May 29, 2014
Shaped by fire
VCU Rice Center collaborator: Center for Conservation Biology
A low-intensity ground fire works its way slowly through the pine needles and other duff, killing hardwood saplings and low vegetation. Photo by Bryan Watts.
By Bryan Watts
When Dana Bradshaw first took me into the forest block in Sussex County, Va., nearly 30 years ago, you could hardly find the pines. Owned by Gray Lumber Company, the site was overgrown with sweet gum, red maple, oaks and hickories that dominated the look and feel of the forest. Red-eyed vireos, northern cardinals, Carolina chickadees and red-bellied woodpeckers could be heard throughout the site. Although the location was identified by Charles Steirly in the 1950s as supporting some of the last remaining red-cockaded woodpeckers in Virginia, by the early 1980s, the three remaining breeding groups were bound up in small, isolated pockets. Through a series of strategic purchases beginning in the late 1990s, The Nature Conservancy pieced together 3,200 acres that now comprise the Piney Grove Preserve with the mission of restoring the habitat to its former glory. Much has changed in a very short period of time.
Smoke-filled pine woods on burn day. Photo by Bryan Watts.

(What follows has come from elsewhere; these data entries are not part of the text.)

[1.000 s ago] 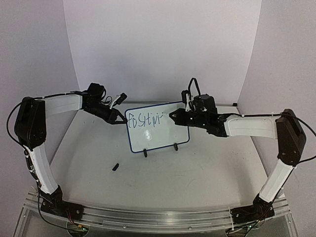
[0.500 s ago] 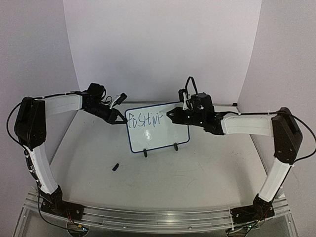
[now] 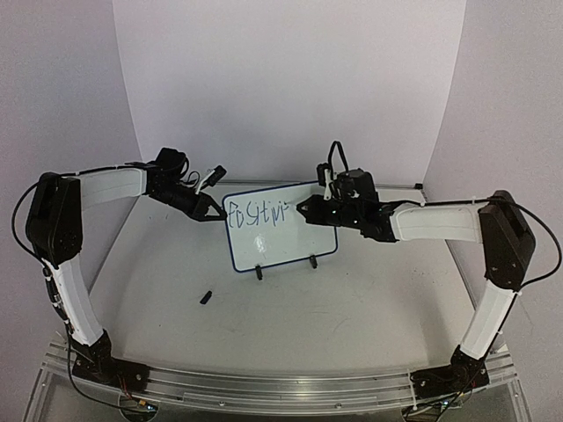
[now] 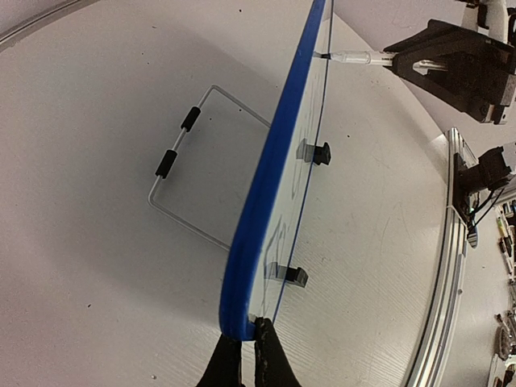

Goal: Write a sentence on the whiteboard
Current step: Write on the whiteboard with the whiteboard marker without the cap.

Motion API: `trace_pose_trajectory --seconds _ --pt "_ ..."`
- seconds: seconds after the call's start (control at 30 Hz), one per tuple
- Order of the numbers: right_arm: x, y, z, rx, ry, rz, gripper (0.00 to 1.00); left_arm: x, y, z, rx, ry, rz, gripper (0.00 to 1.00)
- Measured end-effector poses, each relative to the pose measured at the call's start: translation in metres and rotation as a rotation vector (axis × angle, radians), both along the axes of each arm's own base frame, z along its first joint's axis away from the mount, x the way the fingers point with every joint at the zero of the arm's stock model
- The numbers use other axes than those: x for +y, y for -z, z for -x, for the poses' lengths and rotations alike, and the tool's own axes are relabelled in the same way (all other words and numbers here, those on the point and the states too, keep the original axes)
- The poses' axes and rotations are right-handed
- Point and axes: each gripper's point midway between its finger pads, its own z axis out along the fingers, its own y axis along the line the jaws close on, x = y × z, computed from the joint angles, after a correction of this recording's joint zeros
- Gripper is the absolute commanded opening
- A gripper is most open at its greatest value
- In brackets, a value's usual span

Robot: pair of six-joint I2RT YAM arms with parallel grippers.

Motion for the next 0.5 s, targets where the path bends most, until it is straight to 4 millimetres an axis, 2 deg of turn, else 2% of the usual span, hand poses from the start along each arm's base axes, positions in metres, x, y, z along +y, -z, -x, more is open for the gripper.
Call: trace_pose_trajectory --seconds 0.37,0.5 --pt "-0.007 0.037 0.017 0.078 -0.014 0.028 0.0 0.001 0.001 -0.001 0.002 -0.006 -0.005 0.0" --pt "-0.008 0.039 0.019 0.088 -0.014 0.028 0.0 0.001 0.001 -0.001 0.001 -0.006 -0.005 0.0"
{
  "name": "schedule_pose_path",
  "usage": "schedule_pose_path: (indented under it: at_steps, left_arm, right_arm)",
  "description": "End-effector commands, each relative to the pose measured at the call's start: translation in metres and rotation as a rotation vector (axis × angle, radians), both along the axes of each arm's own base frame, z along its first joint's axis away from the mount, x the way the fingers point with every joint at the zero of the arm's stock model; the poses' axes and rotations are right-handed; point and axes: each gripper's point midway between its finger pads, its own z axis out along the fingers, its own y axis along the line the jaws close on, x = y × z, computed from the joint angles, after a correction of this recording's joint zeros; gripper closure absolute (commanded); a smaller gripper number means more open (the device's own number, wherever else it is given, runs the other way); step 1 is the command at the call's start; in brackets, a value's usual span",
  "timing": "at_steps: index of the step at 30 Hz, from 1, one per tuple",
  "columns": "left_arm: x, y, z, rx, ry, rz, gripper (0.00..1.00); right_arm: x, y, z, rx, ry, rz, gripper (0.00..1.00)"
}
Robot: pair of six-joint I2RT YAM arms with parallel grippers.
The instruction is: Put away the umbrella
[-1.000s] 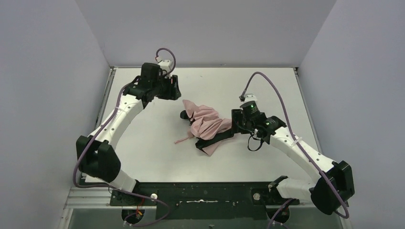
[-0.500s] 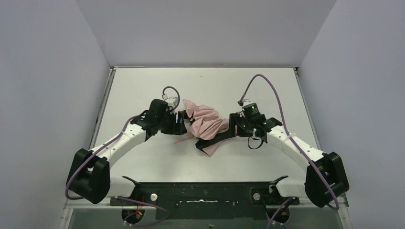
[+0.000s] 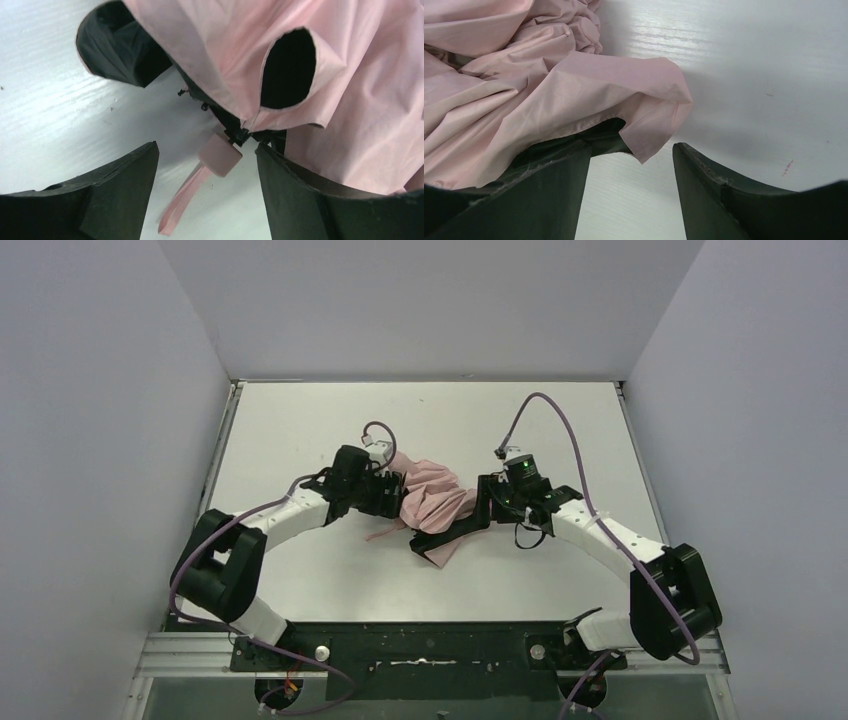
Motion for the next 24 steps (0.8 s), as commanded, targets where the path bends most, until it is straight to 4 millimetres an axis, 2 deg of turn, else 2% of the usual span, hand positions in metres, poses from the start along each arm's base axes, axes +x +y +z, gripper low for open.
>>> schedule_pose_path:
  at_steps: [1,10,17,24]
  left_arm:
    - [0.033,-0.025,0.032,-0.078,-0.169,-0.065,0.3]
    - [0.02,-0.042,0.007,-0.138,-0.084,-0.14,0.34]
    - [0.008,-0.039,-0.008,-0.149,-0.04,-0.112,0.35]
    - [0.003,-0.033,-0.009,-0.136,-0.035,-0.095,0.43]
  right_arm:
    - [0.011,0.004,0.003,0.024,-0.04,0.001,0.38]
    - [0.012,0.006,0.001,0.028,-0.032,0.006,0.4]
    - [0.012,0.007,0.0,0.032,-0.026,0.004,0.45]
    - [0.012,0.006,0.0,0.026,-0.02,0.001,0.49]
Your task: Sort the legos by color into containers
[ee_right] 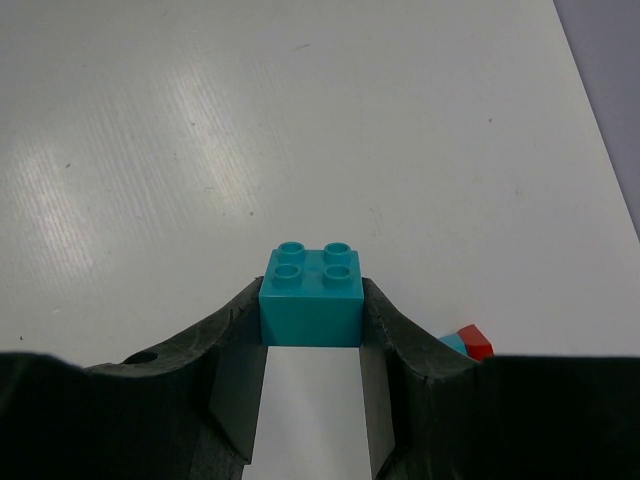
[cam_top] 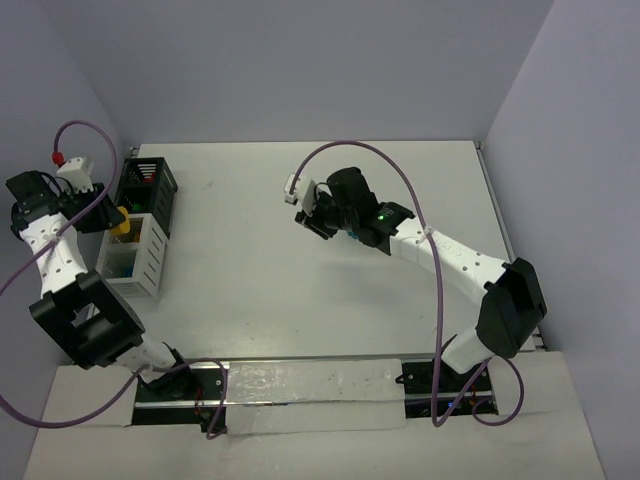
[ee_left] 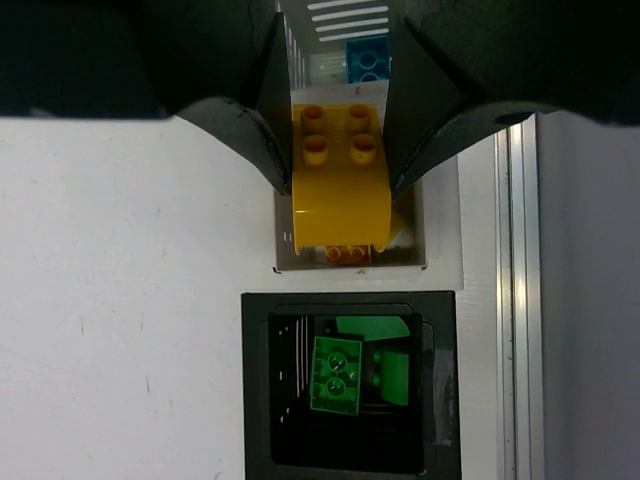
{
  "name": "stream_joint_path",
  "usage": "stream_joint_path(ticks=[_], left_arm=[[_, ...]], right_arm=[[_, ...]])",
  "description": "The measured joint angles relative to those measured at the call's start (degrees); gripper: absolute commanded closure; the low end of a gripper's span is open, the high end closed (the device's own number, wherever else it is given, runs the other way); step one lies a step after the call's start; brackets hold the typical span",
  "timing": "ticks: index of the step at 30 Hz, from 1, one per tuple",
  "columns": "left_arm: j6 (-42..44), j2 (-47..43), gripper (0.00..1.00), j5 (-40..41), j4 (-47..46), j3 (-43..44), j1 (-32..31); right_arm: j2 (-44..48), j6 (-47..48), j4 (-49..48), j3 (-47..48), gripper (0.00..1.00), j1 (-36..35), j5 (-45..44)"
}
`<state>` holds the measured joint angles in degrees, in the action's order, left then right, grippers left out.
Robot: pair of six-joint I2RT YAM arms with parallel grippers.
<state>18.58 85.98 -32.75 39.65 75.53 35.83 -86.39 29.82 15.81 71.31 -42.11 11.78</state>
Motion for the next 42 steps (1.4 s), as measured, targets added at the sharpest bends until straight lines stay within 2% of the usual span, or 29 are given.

Beginning in the early 2000s with partners including the U.S. Fish and Wildlife Service, the Virginia Department of Game and Inland Fisheries, and the Virginia Department of Conservation and Recreation, The Nature Conservancy has introduced an aggressive burn program to mimic the frequency and intensity of historic lightening-strike fires that shape and maintain the pine savannah community of the Southeast. The response of the ecosystem has been remarkable. Removal of the hardwoods has allowed the site to breathe like the savannahs of the Carolinas, Georgia, Florida and the other Gulf states. The ground is now covered with sweet pepperbush, Carolina azalea, bracken fern and sweet bay magnolia. It is loud with the sounds of yellow-breasted chats, prairie warblers, field sparrows, summer tanagers and brown-headed nuthatches. The preserve supports the northernmost population of red-cockaded woodpeckers, and the species is now thriving within this newly-restored ecosystem.
A brood of red-cockaded woodpeckers extracted from cavity for banding only three days after the territory was burned. Red-cockaded and other species of the southern pine savannahs are fire-adapted and depend on regular burning to maintain critical habitat. They do well even with growing-season burns. Photo by Bryan Watts.
The re-introduction of fire into Piney Grove Preserve has pushed the forest back toward a different time. Fire disturbance has allowed the plants and animals that have evolved together to reassemble. The forest structure of the 1980s was more reminiscent of the Piedmont or Appalachians than the historic pinelands of the Coastal Plain. The Piney Grove of today has all the smells and sounds of the grand savannahs of the Deep South and the pineland birds have returned in force. Fire is a critical element of the ecosystem in this place.